Ich wache auf, sitze in meinem kryischen Zelt. Die letzten Jahre habe ich meinen Stamm durch Tir Krye begleitet, um mehr zu erfahren. Mehr über das Leben, mehr über das Volk, mehr über mich. Ich bin eins mit mir, und ich möchte nie mehr zurück. Gestern bin ich, wie jeden Abend, nach einem guten Gespräch und einem noch besserem Essen eingeschlafen. Seit dem Frieden mit den Danannain ist das Leben angenehm geworden in Tir Krye. Die wilden Nordkrieger spucken nach wie vor aus, wenn sie uns sehen, doch weder die Dananainn noch die Krye können es leugnen, es macht sich fast so etwas wie Sympathie zwischen uns breit. 
 Ich geniesse die Situation, und bewundere das Verhalten der Danannain, die wie zufällig andere Wege einschlagen, um uns nicht zu konfrontieren.
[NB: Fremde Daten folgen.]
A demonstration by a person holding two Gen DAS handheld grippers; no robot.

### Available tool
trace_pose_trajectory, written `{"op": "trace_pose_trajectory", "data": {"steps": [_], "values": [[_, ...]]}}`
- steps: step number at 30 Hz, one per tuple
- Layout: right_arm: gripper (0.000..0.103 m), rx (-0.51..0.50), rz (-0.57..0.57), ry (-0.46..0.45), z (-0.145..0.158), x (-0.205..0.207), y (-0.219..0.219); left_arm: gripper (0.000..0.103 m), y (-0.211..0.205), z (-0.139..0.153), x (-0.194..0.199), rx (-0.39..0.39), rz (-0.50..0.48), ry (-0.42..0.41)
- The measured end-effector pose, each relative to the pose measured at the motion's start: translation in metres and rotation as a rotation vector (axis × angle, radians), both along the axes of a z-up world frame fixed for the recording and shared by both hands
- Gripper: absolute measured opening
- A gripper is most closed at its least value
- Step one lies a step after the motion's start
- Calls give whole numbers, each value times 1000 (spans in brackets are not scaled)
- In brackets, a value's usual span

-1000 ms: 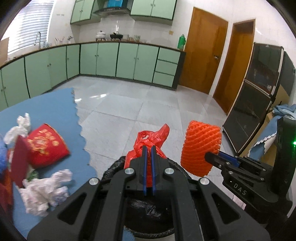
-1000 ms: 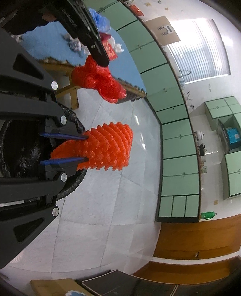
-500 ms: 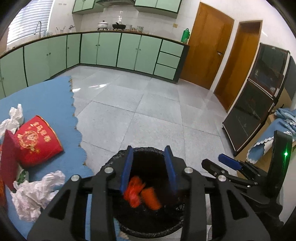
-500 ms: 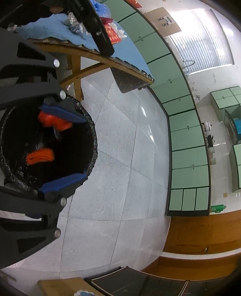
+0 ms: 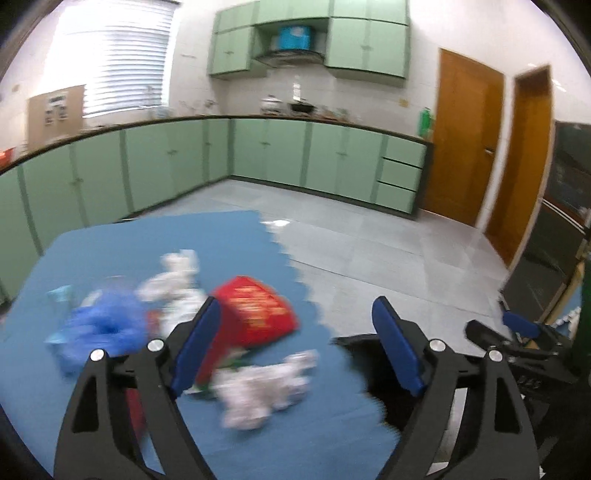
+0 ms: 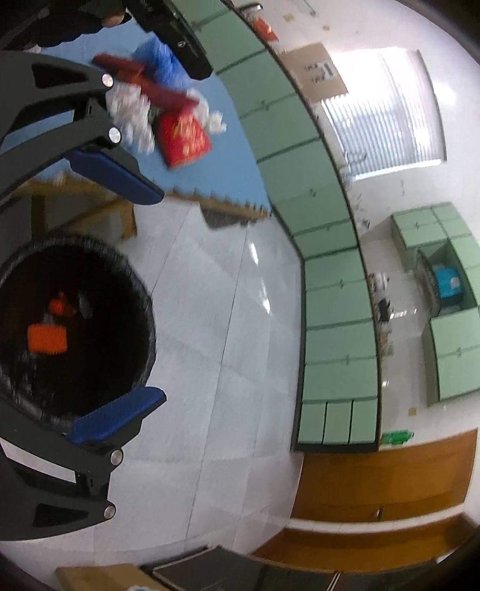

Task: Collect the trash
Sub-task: 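Grasp the crumpled white tissue on the table with the right tool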

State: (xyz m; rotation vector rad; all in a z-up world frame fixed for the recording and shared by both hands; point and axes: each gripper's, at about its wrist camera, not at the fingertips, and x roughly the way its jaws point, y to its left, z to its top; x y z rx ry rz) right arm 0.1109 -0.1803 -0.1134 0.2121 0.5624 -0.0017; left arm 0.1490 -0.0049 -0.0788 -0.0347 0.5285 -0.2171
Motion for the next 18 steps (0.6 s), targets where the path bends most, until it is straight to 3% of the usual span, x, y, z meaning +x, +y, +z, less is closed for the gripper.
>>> {"op": "trace_pose_trajectory", "data": {"steps": [8,18], "values": [[97,-6,111,-24,3,7,68,82,71,9,-24,35,199,-17],[97,-40,244,0,-19,22,141,82,118,-13,-42,60,305,32]]}}
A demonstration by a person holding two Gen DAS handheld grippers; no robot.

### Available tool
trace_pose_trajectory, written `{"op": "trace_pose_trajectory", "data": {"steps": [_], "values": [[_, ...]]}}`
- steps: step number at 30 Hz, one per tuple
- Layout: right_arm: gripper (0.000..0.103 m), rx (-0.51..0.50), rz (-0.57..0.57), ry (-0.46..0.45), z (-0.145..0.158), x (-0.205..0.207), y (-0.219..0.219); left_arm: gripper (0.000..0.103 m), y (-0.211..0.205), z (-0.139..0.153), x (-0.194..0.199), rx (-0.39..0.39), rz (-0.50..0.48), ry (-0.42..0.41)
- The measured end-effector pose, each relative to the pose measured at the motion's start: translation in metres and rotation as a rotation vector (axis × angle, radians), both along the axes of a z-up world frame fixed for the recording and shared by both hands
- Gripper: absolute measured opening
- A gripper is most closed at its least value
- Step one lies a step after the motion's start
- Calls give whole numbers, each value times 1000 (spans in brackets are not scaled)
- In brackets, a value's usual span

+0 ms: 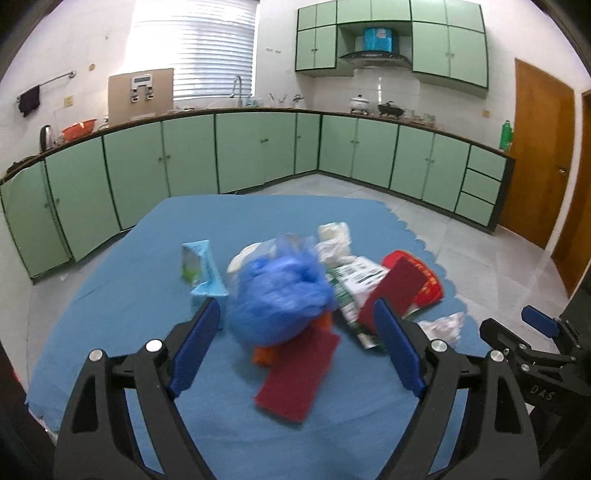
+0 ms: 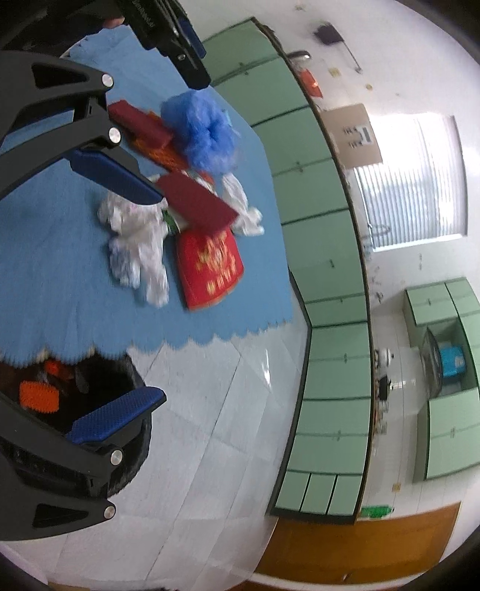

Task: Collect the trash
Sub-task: 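Grasp the crumpled white tissue on the table with the right tool, then grasp the blue plastic bag with the left tool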

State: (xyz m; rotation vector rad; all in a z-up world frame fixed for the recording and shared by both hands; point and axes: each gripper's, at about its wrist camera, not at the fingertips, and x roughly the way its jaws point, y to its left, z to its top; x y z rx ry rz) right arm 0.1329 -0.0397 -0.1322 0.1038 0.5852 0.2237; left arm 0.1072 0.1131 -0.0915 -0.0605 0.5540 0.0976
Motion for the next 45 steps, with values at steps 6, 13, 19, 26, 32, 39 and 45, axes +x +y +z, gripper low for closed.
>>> {"op": "trace_pose_trajectory", "data": {"steps": [6,13,19,26,32,39,45], "values": [[97,-26,65,10,-7,9,23,82,22,-10,-3,6,42,25],[97,-62,101,54,-19,25,37,82,38,-20,-2,-10,71,48],[84,-69,129,100,-29,32,40,82,43,-25,1,-21,72,54],[52,-61,175,141,-37,33,44,82,40,-27,5,-30,62,58],[32,-33,192,139,-37,31,38,82,33,-27,6,-27,49,59],[28,-18,178,75,-17,19,27,82,27,-25,9,-20,35,57],[28,-1,157,44,0,20,16,82,20,-19,20,-7,20,33]]}}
So bleibt beiden Völkern die wichtigsten Güter erhalten, die Freiheit und...der Stolz.
 Es ist so hell draußen, unnatürlich weißes Licht weckt mich und treibt mich vor das Zelt. Ein Mann steht vor mir und strahlt pure Macht aus. Alles Licht scheint in ihm zu entstehen und die ganze Welt zu erleuchten. Ich gähne laut, und denke "der alte Hägor-Illusions-Trick", drehe mich um und will mich wieder schlafen legen. 
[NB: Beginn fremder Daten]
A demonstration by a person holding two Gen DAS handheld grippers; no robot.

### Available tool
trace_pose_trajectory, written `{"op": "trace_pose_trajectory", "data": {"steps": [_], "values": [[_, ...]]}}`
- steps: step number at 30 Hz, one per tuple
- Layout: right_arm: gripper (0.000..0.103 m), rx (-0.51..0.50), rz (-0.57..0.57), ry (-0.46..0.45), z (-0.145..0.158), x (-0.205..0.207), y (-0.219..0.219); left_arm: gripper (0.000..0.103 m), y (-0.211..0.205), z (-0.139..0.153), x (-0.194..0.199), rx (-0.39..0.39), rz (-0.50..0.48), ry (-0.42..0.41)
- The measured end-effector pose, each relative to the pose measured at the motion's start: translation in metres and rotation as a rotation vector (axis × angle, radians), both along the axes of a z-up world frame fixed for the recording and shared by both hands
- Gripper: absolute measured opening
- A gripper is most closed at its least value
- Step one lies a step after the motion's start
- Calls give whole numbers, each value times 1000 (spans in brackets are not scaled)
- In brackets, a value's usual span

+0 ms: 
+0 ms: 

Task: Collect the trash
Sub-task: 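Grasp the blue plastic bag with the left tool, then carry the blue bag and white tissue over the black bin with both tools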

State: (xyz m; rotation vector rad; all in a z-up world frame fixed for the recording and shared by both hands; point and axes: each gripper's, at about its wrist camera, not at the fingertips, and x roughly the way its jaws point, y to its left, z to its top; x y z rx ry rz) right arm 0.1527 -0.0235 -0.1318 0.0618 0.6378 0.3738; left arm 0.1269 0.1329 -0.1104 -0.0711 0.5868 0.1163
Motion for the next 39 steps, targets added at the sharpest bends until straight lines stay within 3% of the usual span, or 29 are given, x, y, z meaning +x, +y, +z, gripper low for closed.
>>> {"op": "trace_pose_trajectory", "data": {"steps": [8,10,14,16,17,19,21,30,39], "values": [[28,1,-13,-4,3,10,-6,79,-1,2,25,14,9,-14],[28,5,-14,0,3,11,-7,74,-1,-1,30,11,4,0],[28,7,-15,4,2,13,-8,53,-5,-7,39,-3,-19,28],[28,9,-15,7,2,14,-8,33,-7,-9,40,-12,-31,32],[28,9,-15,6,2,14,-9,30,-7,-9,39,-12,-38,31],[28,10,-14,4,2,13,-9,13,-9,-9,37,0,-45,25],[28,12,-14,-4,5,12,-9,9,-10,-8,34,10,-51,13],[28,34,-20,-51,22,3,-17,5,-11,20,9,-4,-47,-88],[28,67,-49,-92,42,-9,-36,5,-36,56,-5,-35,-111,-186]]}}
 Da höre ich seine Stimme, sie fängt 
leise an, aber steigert sich, bis mein Körper bei jeder Silbe vibriert.
 »Du hast mir Treue geschworen, als wir uns kennenlernten, Du hast mir Treue geschworen, als wir auseinan-dergingen. Mich gibt es längst nicht mehr, und es wird Zeit, daß die Erinnerung an mich ebenfalls stirbt. Ich entbinde dich deines Treueschwures und verlange ein Letztes von dir. Diene deinem Volk, wie du mir all die Jahre gedient hast. 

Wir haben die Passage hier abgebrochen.